北の宗教弾圧、許されない残忍な仕打ち


 米国務省は国際社会における信教の自由に関する年次報告書を発刊し、北朝鮮について「米国政府は多国間フォーラムや外交関係のある国々との二国間協議で深刻な憂慮を提起してきた」と指摘した。3代世襲の独裁体制下で人権無視の宗教弾圧が繰り返され、それが一向に改善されない。ゆゆしき事態だ。

「身体的に虐待した」

 報告書は北朝鮮で信教の自由が侵されている実例として「ほぼ全ての宗教活動と関連した人たちを処刑、拷問、逮捕し身体的に虐待した」ことを挙げた。

 また報告書は2019年末現在、キリスト教徒であるという理由で5万~7万人が収監中という非政府組織(NGO)の推計を紹介。「北朝鮮でキリスト教徒であることが発覚すれば政治犯として労働収容所に追放されるか、はなはだしくはその場で殺害される」というNGOの主張も盛り込んだ。

 惨たらしい人権侵害であり、宗教弾圧だ。こうした仕打ちは決して許されるものではない。

 報告書は、北朝鮮では憲法で信教の自由が保障されているが、それは国際社会の批判をかわすための対外向け宣伝であり、偽善的なものにすぎないことも指摘した。

 グテレス国連事務総長は昨年7月、北朝鮮の憲法は信教の自由を規定する一方で「宗教が外部勢力を引っ張り込んだり、国家・社会的秩序を害する口実に利用されたりしてはならない」という条項があり、これが表現の自由や思想・良心・宗教の自由、平和的な集会・結社の自由に対する権利を著しく制限する根拠に使われていると批判。今回、報告書にこの指摘が提示された。

 弾圧は北朝鮮を訪問する外国人も例外ではない。15年には布教活動を目的に訪朝した韓国系カナダ人が敵対行為を働いたとして拘束され、無期の労働教化刑を言い渡された後、約2年後に病気を理由に釈放された。

 米国は外国で宗教活動を理由に迫害された個人を擁護するため、1998年に「国際宗教の自由法」を制定した。これに基づき、2001年から北朝鮮を「特に懸念される国」に指定してきた。人権問題を重視するバイデン米政権では、この問題が一層厳しく指弾されるだろう。

 ただ、対北朝鮮政策の見直しを完了させたバイデン政権は、最大の懸案である北朝鮮非核化をめぐり対話を模索している。
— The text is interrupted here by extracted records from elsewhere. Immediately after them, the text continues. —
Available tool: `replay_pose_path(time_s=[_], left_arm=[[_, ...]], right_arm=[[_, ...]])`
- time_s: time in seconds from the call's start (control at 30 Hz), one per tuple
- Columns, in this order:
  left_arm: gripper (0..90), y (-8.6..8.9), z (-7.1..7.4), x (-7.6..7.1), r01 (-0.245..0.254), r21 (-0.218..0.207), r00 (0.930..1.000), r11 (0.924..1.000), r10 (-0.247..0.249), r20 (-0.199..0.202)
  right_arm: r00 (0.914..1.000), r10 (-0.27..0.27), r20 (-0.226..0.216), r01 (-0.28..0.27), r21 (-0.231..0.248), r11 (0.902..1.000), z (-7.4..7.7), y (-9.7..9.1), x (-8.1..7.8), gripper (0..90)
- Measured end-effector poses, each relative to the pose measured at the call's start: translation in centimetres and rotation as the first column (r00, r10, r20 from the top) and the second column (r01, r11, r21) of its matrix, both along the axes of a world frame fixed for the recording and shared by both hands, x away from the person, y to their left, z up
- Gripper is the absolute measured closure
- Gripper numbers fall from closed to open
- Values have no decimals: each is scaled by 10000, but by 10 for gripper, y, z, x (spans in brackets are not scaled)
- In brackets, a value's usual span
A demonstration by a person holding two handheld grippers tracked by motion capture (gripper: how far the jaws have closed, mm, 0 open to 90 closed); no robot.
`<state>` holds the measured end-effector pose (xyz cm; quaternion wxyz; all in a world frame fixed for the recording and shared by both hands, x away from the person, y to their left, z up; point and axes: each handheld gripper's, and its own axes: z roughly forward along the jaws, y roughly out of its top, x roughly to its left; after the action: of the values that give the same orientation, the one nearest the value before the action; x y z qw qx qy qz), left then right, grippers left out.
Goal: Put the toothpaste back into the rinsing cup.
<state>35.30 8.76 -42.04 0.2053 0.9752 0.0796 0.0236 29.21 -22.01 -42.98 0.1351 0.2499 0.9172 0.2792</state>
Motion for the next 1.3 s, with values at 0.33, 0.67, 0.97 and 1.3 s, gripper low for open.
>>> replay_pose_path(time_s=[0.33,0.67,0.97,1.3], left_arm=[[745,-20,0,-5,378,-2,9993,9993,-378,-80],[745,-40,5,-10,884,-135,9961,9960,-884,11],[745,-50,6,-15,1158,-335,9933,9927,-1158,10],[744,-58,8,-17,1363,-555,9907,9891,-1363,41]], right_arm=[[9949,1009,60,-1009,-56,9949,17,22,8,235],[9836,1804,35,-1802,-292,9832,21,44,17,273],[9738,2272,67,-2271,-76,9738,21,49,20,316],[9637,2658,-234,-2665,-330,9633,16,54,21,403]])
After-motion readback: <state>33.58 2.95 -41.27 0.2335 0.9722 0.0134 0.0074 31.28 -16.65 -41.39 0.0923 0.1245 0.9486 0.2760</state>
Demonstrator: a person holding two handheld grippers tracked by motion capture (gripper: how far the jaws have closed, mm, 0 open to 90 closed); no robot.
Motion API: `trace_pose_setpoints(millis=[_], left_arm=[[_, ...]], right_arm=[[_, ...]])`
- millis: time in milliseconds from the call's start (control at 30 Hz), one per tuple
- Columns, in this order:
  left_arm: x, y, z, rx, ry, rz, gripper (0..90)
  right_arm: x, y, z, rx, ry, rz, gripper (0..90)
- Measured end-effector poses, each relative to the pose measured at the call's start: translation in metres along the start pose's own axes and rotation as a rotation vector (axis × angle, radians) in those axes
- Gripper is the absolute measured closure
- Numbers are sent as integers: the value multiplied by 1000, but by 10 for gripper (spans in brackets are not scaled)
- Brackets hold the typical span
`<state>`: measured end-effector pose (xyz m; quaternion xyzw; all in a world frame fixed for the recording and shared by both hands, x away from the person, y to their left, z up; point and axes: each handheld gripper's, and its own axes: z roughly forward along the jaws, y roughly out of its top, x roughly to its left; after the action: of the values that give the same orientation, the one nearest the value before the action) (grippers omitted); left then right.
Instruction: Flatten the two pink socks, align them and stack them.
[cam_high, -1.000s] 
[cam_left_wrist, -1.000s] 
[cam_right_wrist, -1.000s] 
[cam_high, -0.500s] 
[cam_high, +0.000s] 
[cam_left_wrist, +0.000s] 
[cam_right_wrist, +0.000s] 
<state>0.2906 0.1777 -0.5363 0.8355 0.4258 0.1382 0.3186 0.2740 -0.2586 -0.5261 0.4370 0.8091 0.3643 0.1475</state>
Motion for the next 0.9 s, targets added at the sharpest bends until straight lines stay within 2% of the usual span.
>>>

宗教弾圧の問題が非核化交渉の後回しにされたり、交渉進展に配慮して追及の手を緩めたりすることがあってはならない。

 韓国の脱北者団体が3月に発刊した本によれば、金正恩政権による厳しい取り締まりにもかかわらず、キリスト教の地下教会で活動している信者は最大50万人に達する。国際社会は、こうした人たちが信仰の灯を絶やさないためにも問題を看過してはならない。

文大統領の沈黙も問題

 人権派弁護士出身である韓国の文在寅大統領が、北朝鮮の宗教弾圧に沈黙し続けているのも問題だ。南北融和のため正恩氏の顔色をうかがっているのかもしれないが、同民族の人権が政治や外交の犠牲になっていいはずはない。